A key section of the Cures bill would revise the FDA's "breakthrough therapy designation," a program that allows the FDA to accelerate review of drugs that, based on early clinical evidence, present a significant improvement over current treatments for serious or life-threatening diseases or conditions. The Cures bill would authorize the FDA to grant market approval to a drug with breakthrough therapy designation based on early-stage safety and effectiveness test results; however, the drug's manufacturer would be required to conduct clinical trials establishing safety and effectiveness shortly after marketing the drug. Additionally, medical device makers would be able to apply for breakthrough therapy designation for devices that either treat diseases or conditions for which there are no alternative treatments, or considerably improve upon currently approved therapies.

The Cures bill also would instruct the FDA to study how readily available data, such as information from provider practices or disease registries, could be used to approve new drug indications.

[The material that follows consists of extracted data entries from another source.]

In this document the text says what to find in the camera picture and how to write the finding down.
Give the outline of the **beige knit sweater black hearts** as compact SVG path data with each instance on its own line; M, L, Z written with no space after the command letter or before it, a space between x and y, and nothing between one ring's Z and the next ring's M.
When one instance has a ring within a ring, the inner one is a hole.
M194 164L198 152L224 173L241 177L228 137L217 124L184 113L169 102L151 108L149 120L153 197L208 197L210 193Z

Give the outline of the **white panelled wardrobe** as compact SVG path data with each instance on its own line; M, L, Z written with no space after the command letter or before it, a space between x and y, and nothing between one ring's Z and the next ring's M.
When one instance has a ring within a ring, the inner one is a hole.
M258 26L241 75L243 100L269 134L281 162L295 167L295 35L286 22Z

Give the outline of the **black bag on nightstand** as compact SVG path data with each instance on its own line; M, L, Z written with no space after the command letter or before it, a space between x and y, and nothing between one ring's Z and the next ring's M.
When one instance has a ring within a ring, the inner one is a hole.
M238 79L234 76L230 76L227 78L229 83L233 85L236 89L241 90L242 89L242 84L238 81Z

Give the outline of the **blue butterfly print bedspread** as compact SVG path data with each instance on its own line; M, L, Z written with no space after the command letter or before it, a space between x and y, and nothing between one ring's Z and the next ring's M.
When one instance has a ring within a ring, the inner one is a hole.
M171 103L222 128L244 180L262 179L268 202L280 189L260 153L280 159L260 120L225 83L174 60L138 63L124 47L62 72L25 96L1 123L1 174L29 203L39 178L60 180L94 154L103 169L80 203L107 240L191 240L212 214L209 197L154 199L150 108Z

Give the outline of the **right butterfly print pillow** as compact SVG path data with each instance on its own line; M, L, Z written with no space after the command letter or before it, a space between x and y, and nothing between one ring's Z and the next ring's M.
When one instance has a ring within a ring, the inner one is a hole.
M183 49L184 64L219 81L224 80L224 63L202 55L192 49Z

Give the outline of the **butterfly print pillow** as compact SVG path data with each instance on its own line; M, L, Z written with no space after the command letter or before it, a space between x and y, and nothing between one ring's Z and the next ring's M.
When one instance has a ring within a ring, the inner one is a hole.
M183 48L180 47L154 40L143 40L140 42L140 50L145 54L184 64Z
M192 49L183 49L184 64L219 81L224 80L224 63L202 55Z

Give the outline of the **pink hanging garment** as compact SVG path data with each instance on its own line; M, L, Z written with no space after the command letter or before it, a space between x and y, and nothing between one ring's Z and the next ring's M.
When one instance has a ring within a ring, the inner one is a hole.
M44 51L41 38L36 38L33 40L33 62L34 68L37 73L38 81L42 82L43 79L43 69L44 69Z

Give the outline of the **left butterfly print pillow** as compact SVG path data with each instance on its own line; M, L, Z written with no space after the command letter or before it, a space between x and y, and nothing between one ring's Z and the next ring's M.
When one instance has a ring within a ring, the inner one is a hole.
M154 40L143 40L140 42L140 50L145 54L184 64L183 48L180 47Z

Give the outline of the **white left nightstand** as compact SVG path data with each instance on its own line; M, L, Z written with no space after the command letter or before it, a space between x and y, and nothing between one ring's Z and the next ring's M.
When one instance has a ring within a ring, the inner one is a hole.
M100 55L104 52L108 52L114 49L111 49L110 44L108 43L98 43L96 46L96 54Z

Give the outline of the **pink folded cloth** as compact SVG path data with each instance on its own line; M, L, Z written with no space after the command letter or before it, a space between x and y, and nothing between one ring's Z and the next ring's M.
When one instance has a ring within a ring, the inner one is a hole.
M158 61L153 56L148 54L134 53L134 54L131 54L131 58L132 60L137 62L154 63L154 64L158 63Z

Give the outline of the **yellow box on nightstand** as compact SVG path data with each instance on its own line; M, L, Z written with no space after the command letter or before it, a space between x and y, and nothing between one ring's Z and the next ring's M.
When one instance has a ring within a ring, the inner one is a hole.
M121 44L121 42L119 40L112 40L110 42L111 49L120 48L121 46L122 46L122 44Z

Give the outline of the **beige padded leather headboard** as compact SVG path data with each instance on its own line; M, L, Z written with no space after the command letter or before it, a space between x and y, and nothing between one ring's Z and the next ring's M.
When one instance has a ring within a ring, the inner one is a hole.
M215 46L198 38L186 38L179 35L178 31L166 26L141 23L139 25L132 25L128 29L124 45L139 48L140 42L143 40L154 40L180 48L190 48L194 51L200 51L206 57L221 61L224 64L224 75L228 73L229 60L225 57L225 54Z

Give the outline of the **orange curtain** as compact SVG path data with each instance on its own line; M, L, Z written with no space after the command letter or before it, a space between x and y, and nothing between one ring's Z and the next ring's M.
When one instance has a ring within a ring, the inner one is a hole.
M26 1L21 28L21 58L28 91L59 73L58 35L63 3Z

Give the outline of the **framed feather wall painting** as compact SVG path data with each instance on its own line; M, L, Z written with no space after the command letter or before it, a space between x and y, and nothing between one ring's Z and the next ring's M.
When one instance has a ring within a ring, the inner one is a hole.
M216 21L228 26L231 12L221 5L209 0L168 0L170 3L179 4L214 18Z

Further, it would direct the FDA to consider suggestions regarding methods that could measure a treatment's effectiveness without having to wait to determine whether a patient's health was improved, such as use of biomarkers. Additionally, the Cures bill would alter the current method of approval for medical devices by authorizing the use of evidence such as peer-reviewed journal articles and patient medical histories.

With regard to funding, the Cures bill would provide for $8.75 billion over the next five years to the NIH, as well as $550 million in additional funds for the FDA. Funding would come from both the sale of crude oil from the Strategic Petroleum Reserve and a reduction in the amount of Medicaid reimbursement states receive for the purchase of certain durable medical equipment to equal the Medicare reimbursement rate.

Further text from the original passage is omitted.